• _Material shown_:

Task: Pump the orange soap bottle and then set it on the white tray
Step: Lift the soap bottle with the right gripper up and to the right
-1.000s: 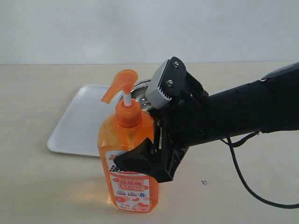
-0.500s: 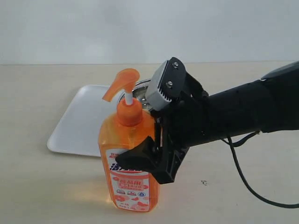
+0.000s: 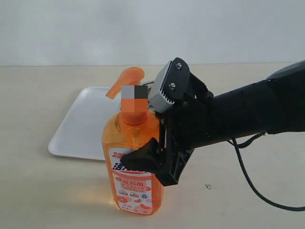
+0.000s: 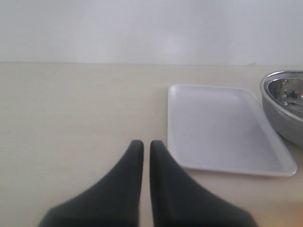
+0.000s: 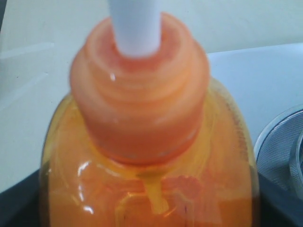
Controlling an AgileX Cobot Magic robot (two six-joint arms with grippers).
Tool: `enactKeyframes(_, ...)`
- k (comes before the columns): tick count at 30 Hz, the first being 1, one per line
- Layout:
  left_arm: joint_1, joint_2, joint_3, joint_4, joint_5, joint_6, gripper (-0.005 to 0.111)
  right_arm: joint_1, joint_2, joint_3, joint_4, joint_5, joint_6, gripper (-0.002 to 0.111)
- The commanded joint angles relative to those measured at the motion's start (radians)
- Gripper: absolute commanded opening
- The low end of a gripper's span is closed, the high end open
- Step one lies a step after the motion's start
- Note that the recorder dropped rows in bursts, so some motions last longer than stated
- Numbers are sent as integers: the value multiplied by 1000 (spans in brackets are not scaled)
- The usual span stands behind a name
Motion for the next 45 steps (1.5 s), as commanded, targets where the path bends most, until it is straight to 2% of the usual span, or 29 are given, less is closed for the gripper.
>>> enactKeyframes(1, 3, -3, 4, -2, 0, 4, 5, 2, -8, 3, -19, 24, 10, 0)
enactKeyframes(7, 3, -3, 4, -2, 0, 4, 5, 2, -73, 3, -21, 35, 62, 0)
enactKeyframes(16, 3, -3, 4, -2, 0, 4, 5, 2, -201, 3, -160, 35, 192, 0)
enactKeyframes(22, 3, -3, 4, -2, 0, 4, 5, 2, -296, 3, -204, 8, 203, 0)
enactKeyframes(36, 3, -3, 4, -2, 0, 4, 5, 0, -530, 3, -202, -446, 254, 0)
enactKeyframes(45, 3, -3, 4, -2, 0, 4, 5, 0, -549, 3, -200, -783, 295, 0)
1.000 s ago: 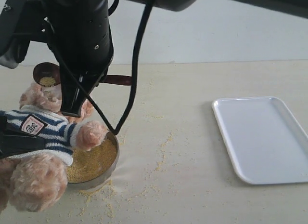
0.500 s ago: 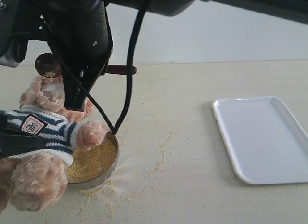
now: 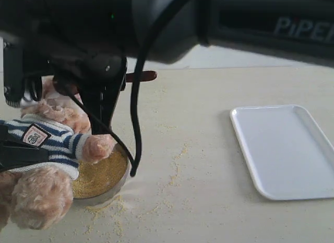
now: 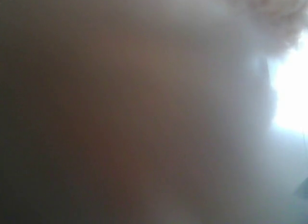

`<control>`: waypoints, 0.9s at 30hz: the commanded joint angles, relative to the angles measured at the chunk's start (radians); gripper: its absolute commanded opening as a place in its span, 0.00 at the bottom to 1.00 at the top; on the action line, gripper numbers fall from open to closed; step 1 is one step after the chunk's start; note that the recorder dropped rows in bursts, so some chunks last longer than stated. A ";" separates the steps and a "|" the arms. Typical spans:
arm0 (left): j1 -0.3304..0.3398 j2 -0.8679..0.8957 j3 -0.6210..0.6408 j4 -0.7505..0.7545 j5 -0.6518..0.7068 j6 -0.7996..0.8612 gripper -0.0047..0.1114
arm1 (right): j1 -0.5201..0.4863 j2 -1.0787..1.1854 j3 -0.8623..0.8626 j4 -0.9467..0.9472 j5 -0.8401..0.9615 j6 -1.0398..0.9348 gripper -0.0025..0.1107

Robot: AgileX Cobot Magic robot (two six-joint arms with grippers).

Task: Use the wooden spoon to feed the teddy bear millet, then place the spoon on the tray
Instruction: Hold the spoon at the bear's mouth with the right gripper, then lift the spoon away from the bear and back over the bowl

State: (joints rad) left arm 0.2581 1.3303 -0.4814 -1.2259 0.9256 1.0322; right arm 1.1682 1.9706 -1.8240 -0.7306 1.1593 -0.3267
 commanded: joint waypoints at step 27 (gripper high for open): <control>0.006 0.001 -0.042 0.034 0.012 0.024 0.08 | -0.297 -0.217 0.070 0.550 0.062 0.063 0.02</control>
State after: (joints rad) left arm 0.2581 1.3303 -0.5120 -1.1959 0.9269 1.0969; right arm 0.9310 1.7545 -1.7543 -0.3173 1.2210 -0.2213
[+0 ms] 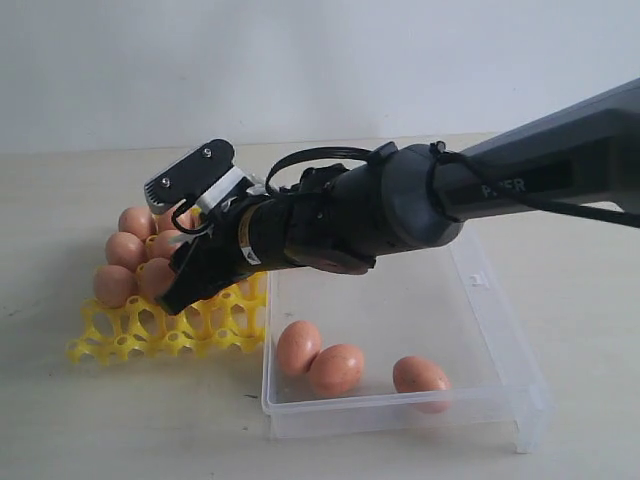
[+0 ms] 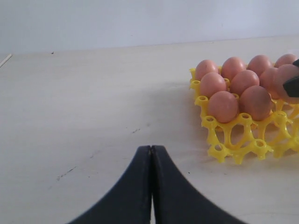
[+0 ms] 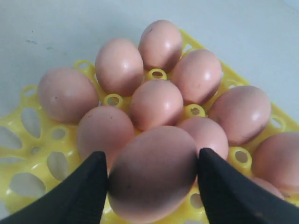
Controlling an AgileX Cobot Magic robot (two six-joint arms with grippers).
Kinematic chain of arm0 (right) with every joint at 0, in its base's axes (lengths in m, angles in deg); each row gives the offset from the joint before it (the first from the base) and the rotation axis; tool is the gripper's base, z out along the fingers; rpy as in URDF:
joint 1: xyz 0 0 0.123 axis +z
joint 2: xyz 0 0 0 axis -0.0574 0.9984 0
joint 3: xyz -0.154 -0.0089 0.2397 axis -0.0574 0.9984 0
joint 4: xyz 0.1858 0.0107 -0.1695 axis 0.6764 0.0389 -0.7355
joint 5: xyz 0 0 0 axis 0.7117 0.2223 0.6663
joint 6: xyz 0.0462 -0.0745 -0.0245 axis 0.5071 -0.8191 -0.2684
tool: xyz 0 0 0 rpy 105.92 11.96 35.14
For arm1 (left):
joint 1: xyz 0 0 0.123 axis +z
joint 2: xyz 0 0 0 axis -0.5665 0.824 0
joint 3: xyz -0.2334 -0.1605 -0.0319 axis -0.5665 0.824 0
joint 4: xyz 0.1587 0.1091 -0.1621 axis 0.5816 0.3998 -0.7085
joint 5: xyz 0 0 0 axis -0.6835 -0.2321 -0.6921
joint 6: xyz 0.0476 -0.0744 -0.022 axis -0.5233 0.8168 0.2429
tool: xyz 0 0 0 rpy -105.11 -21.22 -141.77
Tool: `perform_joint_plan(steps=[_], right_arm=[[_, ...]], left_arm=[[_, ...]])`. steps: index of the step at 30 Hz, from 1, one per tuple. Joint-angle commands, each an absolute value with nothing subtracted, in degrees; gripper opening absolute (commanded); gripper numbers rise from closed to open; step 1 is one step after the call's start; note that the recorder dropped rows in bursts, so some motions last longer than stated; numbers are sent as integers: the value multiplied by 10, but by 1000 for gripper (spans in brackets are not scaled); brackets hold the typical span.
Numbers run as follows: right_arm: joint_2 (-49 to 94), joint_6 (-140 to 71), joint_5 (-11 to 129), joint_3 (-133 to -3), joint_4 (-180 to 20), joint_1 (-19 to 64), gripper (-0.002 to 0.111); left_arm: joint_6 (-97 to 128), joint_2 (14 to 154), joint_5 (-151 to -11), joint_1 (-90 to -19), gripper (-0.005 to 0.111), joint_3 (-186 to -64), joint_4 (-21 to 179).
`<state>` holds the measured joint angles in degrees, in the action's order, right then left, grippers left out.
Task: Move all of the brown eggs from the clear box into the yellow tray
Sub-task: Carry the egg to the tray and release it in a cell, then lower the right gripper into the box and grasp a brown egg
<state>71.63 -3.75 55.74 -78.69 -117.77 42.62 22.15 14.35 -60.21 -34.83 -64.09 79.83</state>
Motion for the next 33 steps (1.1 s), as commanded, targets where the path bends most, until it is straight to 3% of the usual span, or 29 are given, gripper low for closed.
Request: perform_joint_plan(steps=[1, 9, 11, 23, 30, 33], right_arm=[[716, -64, 554, -787, -1185, 427, 7], [726, -64, 563, -787, -1185, 427, 51], [726, -64, 563, -787, -1185, 427, 55], [681, -68, 622, -788, -1191, 427, 60], [558, 3, 990, -793, -962, 416, 59], [574, -74, 1028, -793, -818, 400, 59]], left_arm=[[222, 142, -607, -351, 0, -643, 796], [222, 142, -607, -351, 0, -643, 796], [222, 142, -607, -351, 0, -643, 796], [222, 142, -607, -351, 0, -643, 796], [222, 142, -607, -351, 0, -643, 796], [222, 142, -607, -351, 0, -643, 796]])
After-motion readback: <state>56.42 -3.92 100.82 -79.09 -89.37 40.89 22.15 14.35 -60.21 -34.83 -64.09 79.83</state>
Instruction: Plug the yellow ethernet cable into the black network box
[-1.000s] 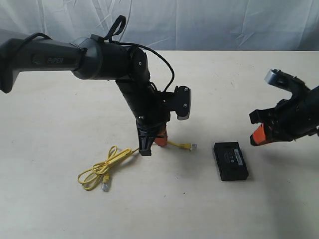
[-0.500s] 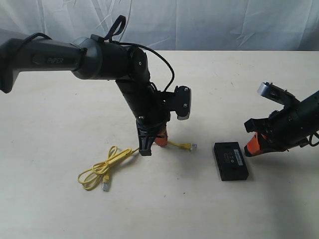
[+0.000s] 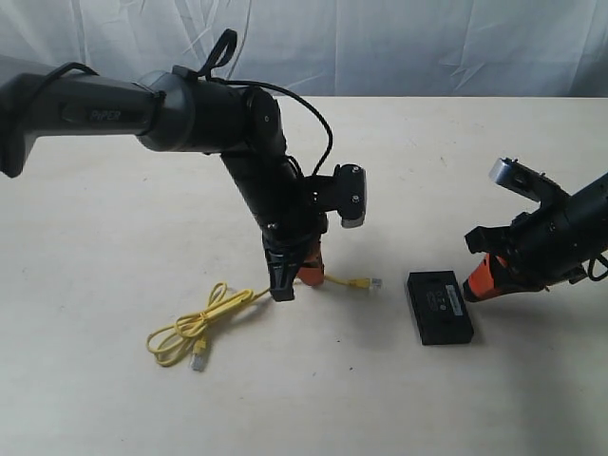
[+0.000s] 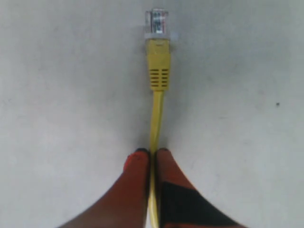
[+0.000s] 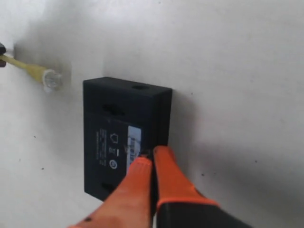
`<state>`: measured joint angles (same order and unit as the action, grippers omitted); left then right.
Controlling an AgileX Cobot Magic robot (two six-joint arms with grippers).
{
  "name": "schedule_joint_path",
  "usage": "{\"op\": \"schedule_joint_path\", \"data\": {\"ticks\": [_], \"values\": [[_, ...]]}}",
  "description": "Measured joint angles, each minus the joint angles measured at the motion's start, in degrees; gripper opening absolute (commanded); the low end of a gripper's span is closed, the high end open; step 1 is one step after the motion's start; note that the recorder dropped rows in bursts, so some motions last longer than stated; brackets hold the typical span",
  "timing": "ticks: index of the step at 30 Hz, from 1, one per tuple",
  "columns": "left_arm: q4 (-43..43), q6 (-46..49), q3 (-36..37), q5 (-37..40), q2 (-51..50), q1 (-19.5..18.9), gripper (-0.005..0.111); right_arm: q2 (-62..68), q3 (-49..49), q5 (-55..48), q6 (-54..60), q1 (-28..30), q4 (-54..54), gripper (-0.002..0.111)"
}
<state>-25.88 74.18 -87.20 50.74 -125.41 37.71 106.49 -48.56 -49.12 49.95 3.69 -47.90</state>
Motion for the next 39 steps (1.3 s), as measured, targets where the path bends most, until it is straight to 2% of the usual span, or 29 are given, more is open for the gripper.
{"op": "schedule_joint_path", "data": {"ticks": [3,6,11,16,31,39], "values": [[-4.7,-0.2,0.0,3.1,0.0,0.5,0.0,0.0,0.0,0.0,0.0,0.0,0.0,-0.001],[-5.2,-2.0,0.0,3.2,0.6,2.4,0.0,0.0,0.0,0.0,0.0,0.0,0.0,-0.001],[-1.2,-7.9,0.0,1.7,0.7,5.5,0.0,0.0,0.0,0.5,0.0,0.0,-0.1,-0.001],[0.2,-8.8,0.0,-2.2,0.6,7.1,0.0,0.0,0.0,0.6,0.1,0.0,-0.5,-0.001],[3.3,-10.3,0.0,-3.1,0.6,7.1,0.0,0.0,0.0,0.7,0.1,0.0,-1.4,-0.001],[3.5,-10.0,0.0,-4.5,0.6,9.3,0.0,-0.4,0.0,0.4,0.1,0.0,-3.0,-0.001]]}}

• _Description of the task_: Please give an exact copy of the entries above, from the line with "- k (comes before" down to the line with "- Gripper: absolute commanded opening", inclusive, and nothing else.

• _Solution_:
- k (comes before the columns): tick count at 30 Hz, the first being 1, one per line
- Layout:
  left_arm: joint_1, joint_2, joint_3, joint_4, joint_5, joint_6, gripper (-0.005 to 0.111)
  right_arm: joint_1, joint_2, joint_3, joint_4, joint_5, joint_6, gripper (-0.002 to 0.111)
- The commanded joint angles relative to those measured at the motion's start (radians)
- Gripper: absolute commanded opening

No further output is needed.